EXERCISE OBJECTIVE
The answer must be the full listing, repeated exactly.

DATA SECTION
▽

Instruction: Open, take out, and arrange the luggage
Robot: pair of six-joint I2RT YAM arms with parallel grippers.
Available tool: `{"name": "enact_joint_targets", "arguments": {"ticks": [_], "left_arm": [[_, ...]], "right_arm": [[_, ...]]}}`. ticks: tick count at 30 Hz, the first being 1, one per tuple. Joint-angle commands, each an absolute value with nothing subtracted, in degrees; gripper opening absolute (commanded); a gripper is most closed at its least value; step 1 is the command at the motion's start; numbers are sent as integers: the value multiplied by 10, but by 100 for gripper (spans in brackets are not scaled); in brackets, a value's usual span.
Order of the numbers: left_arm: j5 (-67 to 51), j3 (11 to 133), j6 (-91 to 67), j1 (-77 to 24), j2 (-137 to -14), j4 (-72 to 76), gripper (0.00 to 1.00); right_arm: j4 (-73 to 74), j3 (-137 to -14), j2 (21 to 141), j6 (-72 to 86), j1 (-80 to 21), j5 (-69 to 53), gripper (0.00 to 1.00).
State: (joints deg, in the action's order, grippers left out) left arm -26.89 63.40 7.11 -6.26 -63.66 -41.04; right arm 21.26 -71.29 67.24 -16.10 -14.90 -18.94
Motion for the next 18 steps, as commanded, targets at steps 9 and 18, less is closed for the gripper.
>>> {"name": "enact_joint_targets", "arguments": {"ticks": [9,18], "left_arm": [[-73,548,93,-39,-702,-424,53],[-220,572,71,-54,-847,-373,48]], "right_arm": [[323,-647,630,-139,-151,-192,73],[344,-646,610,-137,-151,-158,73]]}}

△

RESULT
Instruction: Open, take out, and arrange the luggage
Robot: pair of six-joint I2RT YAM arms with parallel grippers.
Available tool: `{"name": "enact_joint_targets", "arguments": {"ticks": [_], "left_arm": [[_, ...]], "right_arm": [[_, ...]]}}`. ticks: tick count at 30 Hz, the first being 1, one per tuple. Joint-angle commands, each an absolute value with nothing subtracted, in degrees; gripper opening absolute (commanded); a gripper is most closed at its least value; step 1 is the command at the motion's start; numbers are sent as integers: the value multiplied by 10, but by 100 for gripper (spans in brackets are not scaled); in brackets, a value's usual span.
Order of the numbers: left_arm: j5 (-67 to 51), j3 (11 to 133), j6 (-91 to 67), j1 (-77 to 24), j2 (-137 to -14), j4 (-72 to 76), gripper (0.00 to 1.00); right_arm: j4 (-73 to 74), j3 (-137 to -14), j2 (21 to 141), j6 (-72 to 86), j1 (-80 to 21), j5 (-69 to 53), gripper (0.00 to 1.00).
State: (joints deg, in the action's order, grippers left out) left arm -26.89 63.40 7.11 -6.26 -63.66 -41.04; right arm 21.26 -71.29 67.24 -16.10 -14.90 -18.94
Motion for the next 18 steps, as commanded, targets at steps 9 and 18, less is closed for the gripper.
>>> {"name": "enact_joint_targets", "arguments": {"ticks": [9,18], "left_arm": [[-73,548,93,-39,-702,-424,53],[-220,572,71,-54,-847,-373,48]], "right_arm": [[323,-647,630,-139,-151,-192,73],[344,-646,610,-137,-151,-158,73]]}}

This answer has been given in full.